August 1914 in Pakistan

The New York Times, USA
June 14, 2002


Nuclear war isn't about to erupt here. I can say that baldly because if it does, then I'll be vaporized and won't have to eat my words.

But while Don Rumsfeld's relentless squinting at leaders here and in New Delhi may help stave off war for now, it still threatens just down the road. And that threat makes Pakistan an eerie place, with the flavor of the languid European summer of 1914.

Warhead-rattling resonates in every dusty alley I've prowled in northern Pakistan, along with shrugs at the risks. As a doctor told me cheerfully (she hid behind a black veil with only a slit to reveal her eyes and a bit of nasal cleavage): "I'm not worried about war, because life and death are decided by Allah."

Everybody here is behaving irresponsibly. Both India and Pakistan are cavalierly playing with nuclear fire and brutalizing the Kashmiris they claim to be championing, while the Bush administration intervenes tardily to defuse crises rather than taking the initiative to prevent them from occurring in the first place. If a new August 1914 is to be definitively averted, President Bush must show continuing interest in the region when it is hot and also when it is not. But judging from his lack of engagement in countries not in the headlines, I wouldn't bet that he will.

The next crisis will come with any new big terror attacks in Kashmir. Even if infiltration from Pakistan is halted, there are 2,500 militants already in Indian Kashmir. When they strike, the pressure within India to whack Pakistan will be enormous.

"The Indian Air Force and the Army are raring to have a go, and only political authority is holding them back," said Sumit Ganguly, author of the aptly titled "Unending Conflict," an excellent new book on India-Pakistan relations and the three wars between them since independence.
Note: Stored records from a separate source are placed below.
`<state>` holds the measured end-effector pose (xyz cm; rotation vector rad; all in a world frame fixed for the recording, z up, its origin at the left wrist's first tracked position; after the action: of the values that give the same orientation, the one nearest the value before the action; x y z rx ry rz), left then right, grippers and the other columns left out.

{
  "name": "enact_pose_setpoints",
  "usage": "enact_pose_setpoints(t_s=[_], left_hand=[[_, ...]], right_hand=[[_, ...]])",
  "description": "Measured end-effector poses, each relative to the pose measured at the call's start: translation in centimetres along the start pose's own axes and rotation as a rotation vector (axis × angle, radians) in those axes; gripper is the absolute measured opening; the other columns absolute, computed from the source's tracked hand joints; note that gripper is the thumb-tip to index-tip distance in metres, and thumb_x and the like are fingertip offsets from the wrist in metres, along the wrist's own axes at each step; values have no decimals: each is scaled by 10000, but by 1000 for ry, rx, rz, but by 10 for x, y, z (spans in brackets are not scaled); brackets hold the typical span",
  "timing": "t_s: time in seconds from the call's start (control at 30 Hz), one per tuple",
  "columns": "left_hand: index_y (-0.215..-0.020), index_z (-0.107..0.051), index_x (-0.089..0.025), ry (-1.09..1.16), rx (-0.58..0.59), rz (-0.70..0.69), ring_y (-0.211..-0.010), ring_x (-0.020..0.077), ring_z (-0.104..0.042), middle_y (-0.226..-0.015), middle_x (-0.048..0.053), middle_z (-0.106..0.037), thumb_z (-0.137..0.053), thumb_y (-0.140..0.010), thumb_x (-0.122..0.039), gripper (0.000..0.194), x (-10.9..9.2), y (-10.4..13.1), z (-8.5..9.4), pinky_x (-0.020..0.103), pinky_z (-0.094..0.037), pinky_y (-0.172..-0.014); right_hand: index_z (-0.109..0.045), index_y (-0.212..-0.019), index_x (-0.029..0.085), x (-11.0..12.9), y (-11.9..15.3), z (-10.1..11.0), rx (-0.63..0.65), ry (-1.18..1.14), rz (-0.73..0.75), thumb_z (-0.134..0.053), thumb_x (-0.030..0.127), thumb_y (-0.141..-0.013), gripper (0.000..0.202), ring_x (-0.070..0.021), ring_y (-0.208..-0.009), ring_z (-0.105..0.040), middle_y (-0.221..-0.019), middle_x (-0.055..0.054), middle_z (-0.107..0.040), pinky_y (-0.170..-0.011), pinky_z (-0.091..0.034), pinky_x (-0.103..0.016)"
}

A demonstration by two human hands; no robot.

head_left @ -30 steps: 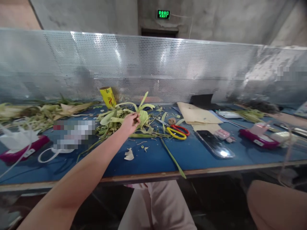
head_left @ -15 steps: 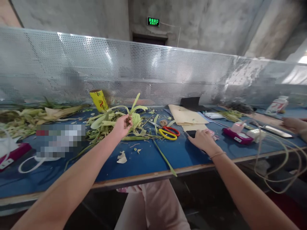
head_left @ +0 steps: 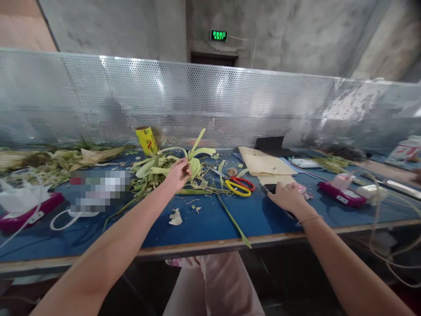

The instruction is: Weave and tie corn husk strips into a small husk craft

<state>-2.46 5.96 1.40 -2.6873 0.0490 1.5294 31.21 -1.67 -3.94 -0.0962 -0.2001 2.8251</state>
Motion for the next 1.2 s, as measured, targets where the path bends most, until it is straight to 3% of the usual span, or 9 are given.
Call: enact_pose_setpoints(t_s=[0.2, 0.47, 0.63, 0.97, 1.1, 1.2], left_hand=[[-664, -461, -157, -55, -3, -45, -430, 50, -480, -549, -26, -531, -525, -723, -131, 91, 0, 2, -1, 180, -415, -477], [-661, -452, -150, -58, 2, -61, -431, 53, -495, -551, -27, -533, -477, -754, -105, 106, -1, 2, -3, 182, -427, -474], [-675, -452, -153, -81, -8, -42, -431, 48, -496, -566, -32, -529, -466, -769, -115, 103, 1, 1, -2, 182, -438, -473], [-689, -457, -157, -120, -36, -52, -418, 45, -479, -571, -42, -516, -449, -777, -113, 99, -3, 3, -5, 191, -440, -467], [-685, -453, -156, -113, -40, -56, -419, 44, -476, -566, -41, -515, -446, -779, -114, 103, -4, 3, -5, 184, -432, -461], [-670, -447, -152, -110, -30, -52, -418, 43, -475, -564, -38, -514, -439, -780, -111, 117, -4, 1, -5, 180, -427, -460]], right_hand=[[-533, -1006, 41, 1, -3, -2, -13, 30, 112, -377, 376, -769, 439, -378, -1001, -477, -993, -265, -548, -812, -298, -505], [-529, -1006, 71, -3, -2, -3, -49, -3, 71, -411, 456, -761, 472, -378, -1014, -478, -1005, -253, -549, -807, -318, -483], [-469, -1053, 4, -13, 6, 4, -45, -20, -32, -426, 603, -705, 695, -385, -1011, -485, -1023, -285, -527, -808, -344, -432], [-471, -1069, -27, -21, 18, 4, -8, -53, -90, -458, 550, -718, 676, -365, -1035, -487, -1063, -302, -513, -853, -344, -411], [-439, -1151, 27, -33, 14, -1, -34, -216, -64, -460, 597, -688, 735, -363, -1068, -477, -1108, -269, -522, -872, -355, -430], [-458, -1163, 117, -55, 11, -11, -96, -524, -47, -372, 522, -761, 577, -275, -1052, -522, -1132, -173, -554, -880, -391, -369]])
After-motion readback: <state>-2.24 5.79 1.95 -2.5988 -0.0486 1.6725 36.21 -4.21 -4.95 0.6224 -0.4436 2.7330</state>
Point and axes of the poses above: each hand's wrist, its own y-axis away from the middle knuckle, its own z-axis out of the back of the hand, x = y × z, the point moved 5 cm from there along -y, towards the middle knuckle
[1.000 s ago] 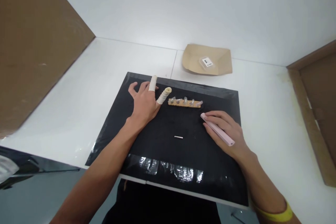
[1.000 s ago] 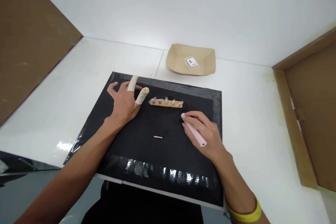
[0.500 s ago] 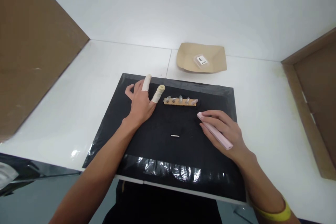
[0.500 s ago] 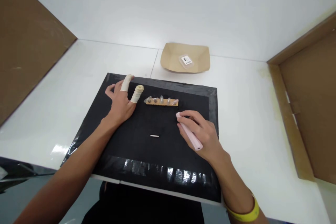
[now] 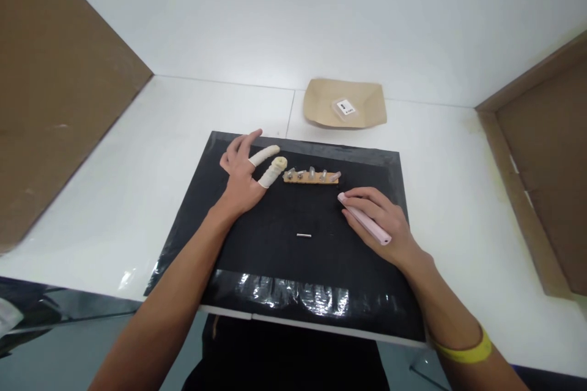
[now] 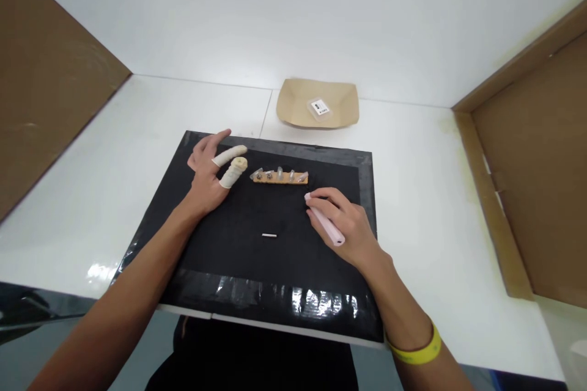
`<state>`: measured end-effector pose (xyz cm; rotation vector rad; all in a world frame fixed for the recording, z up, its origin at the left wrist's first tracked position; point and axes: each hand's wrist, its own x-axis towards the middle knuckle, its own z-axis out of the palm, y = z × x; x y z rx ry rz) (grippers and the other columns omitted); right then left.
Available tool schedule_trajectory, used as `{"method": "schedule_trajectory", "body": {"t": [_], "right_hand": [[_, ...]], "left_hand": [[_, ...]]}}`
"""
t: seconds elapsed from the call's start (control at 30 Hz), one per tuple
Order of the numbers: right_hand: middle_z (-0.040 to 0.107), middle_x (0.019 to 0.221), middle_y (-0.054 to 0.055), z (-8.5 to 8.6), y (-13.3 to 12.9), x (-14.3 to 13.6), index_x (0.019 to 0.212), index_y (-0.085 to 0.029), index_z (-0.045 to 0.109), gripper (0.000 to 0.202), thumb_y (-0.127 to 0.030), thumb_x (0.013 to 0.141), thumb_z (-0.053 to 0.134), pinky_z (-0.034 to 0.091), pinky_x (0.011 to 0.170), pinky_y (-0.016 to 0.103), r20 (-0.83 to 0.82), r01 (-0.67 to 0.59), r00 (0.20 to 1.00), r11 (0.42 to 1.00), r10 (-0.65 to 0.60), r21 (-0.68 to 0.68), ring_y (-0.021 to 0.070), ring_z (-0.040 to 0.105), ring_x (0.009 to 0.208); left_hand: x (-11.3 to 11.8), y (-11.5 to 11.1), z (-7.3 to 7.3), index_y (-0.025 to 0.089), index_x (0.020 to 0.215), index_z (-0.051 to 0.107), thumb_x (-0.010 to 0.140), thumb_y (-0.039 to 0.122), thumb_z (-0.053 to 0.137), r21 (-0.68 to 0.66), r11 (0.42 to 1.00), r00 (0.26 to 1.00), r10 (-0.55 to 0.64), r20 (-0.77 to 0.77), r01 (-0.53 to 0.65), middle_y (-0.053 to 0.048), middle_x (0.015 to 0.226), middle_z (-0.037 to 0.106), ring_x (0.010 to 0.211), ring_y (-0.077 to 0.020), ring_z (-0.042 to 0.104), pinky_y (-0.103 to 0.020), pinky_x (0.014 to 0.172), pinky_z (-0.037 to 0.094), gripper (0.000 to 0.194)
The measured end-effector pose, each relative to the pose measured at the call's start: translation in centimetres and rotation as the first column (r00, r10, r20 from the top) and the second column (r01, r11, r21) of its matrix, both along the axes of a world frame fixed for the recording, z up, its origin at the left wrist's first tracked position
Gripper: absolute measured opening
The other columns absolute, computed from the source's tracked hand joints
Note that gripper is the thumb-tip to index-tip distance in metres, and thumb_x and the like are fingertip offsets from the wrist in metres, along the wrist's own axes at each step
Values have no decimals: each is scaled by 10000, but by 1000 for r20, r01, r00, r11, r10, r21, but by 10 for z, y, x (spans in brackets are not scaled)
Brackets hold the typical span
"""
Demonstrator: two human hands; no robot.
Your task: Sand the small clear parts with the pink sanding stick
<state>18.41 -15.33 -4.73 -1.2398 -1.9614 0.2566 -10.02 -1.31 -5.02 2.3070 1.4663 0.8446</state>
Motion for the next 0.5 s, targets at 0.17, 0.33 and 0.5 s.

Hamid Gul, a rabble-rousing former lieutenant general and head of Pakistan's intelligence agency, says that the moment India strikes, Pakistan will call for a jihad against India and invite Muslims from all over the world to sneak into India and wage attacks. He added that Pakistan would also support separatist movements around India and might even bomb India's high-tech centers.

"If India attacks," said General Gul, "then it's `Come one, come all, it's Jihad!' "

Much of the visible Pakistani society (i.e. males) can be divided between the religious beards and the more secular cheeks, but many beards and cheeks alike seem quite prepared to think what is supposed to be unthinkable. Hamid Nasir Chattha, a prominent politician, noted in a newspaper essay yesterday that Pakistan had spent a fortune acquiring a nuclear capability and suggested that as a result it would be almost a shame not to use it: "If the use of nuclear is unavoidable for the survival of Pakistan, then it must be used with no hesitation."

A survey of Pakistani elites published in a recent book, "Pakistan and the Bomb," found that 98 percent believed that Pakistan would be justified in using nuclear weapons "if India were about to attack Pakistan across the international border."

The U.S. Naval War College held an India-Pakistan war game not long ago in which each country's leaders were played by officials from that country. The games began with a terrorist attack, grew into a border war - and then Pakistan covered its retreat by firing four nuclear weapons at pursuing Indian troops. India responded with 12 nuclear warheads. The U.S. Defense Threat Reduction Agency estimated that the result would have been 15 million casualties.

So what can be done?

Many experts agree on what eventual peace in Kashmir will look like: The Line of Control will be turned into an international border between India and Pakistan, and India will grant real autonomy to its Kashmiris. So the Bush administration needs to rouse itself from its diplomatic duff. President Bush has done nothing substantial so far to reduce the risks emanating from any of the four most dangerous places in the world: the Middle East, India/Pakistan, North Korea and (in the longer run) China/Taiwan. Mr. Bush's aides have quelled crises as they arise, but they have not sought aggressively to make peace in any of these places.

It's time for the White House to take the initiative and prevent crises instead of just managing them. Appointing a special envoy for peace in Kashmir would be a good place to start.